Copy the data below exactly, omitting any picture it contains.

- _COLLECTED MATERIAL_:
━━━━━━━━━━━━━━━━

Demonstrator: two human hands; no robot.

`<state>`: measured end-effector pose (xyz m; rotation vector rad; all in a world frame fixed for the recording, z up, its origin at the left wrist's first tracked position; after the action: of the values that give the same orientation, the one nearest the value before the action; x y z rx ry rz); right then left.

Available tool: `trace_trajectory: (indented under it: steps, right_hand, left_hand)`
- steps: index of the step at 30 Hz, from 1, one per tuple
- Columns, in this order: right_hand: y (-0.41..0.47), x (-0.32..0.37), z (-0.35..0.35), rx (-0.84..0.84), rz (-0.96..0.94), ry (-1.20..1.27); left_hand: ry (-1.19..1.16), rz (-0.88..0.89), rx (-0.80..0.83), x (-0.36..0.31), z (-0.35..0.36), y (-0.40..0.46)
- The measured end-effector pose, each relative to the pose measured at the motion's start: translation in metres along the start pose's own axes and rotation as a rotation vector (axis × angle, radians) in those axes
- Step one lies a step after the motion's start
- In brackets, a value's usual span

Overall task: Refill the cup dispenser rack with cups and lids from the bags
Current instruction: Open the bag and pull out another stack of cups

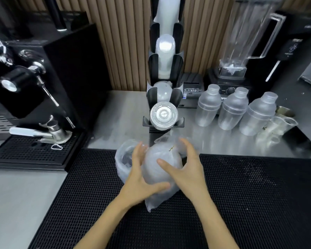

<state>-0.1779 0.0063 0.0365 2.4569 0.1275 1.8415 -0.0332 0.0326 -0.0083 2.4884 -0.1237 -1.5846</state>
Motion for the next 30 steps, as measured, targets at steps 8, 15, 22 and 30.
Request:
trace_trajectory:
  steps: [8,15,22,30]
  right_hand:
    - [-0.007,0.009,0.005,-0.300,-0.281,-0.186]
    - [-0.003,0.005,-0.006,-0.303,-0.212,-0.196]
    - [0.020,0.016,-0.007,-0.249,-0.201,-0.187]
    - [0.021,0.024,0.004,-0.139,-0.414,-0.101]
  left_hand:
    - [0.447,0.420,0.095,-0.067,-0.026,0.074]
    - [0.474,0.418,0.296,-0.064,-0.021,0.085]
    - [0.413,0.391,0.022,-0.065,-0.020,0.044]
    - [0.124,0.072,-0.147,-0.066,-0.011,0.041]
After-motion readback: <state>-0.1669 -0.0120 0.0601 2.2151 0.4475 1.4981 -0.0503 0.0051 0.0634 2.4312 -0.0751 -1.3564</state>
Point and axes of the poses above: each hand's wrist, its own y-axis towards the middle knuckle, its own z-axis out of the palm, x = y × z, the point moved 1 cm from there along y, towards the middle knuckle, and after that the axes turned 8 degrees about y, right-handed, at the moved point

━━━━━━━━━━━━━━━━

- _ANSWER TO THIS TASK_:
Demonstrator: two human hands; no robot.

`<state>`: measured end-effector pose (xyz m; rotation vector rad; all in a world frame fixed for the recording, z up, its origin at the left wrist's first tracked position; after the action: of the values that give the same orientation, the one nearest the value before the action; x y z rx ry rz); right then left.

Available tool: `trace_trajectory: (indented under it: steps, right_hand, left_hand)`
- steps: index of the step at 30 Hz, from 1, one per tuple
- Columns, in this order: right_hand: y (-0.41..0.47), x (-0.32..0.37), z (-0.35..0.35), rx (-0.84..0.84), rz (-0.96..0.94), ry (-1.20..1.27); left_hand: ry (-1.19..1.16), rz (-0.88..0.89), rx (-0.80..0.83), x (-0.36..0.31), z (-0.35..0.36), y (-0.40..0.46)
- The measured end-effector pose, each relative to the pose measured at the motion's start: translation in metres along the start pose's own axes and rotation as a rotation vector (axis × angle, radians) in those axes
- Step one lies a step after the motion's start
- In brackets, a value's usual span

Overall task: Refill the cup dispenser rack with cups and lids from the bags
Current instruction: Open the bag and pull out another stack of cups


<state>-0.1779 0.0063 0.0365 2.4569 0.1275 1.8415 -0.0332 0.0326 -0.0083 2.4884 -0.1237 -1.5846</state>
Motion for the next 30 steps, as measured, targets at steps 8, 15, 22 and 30.
Request:
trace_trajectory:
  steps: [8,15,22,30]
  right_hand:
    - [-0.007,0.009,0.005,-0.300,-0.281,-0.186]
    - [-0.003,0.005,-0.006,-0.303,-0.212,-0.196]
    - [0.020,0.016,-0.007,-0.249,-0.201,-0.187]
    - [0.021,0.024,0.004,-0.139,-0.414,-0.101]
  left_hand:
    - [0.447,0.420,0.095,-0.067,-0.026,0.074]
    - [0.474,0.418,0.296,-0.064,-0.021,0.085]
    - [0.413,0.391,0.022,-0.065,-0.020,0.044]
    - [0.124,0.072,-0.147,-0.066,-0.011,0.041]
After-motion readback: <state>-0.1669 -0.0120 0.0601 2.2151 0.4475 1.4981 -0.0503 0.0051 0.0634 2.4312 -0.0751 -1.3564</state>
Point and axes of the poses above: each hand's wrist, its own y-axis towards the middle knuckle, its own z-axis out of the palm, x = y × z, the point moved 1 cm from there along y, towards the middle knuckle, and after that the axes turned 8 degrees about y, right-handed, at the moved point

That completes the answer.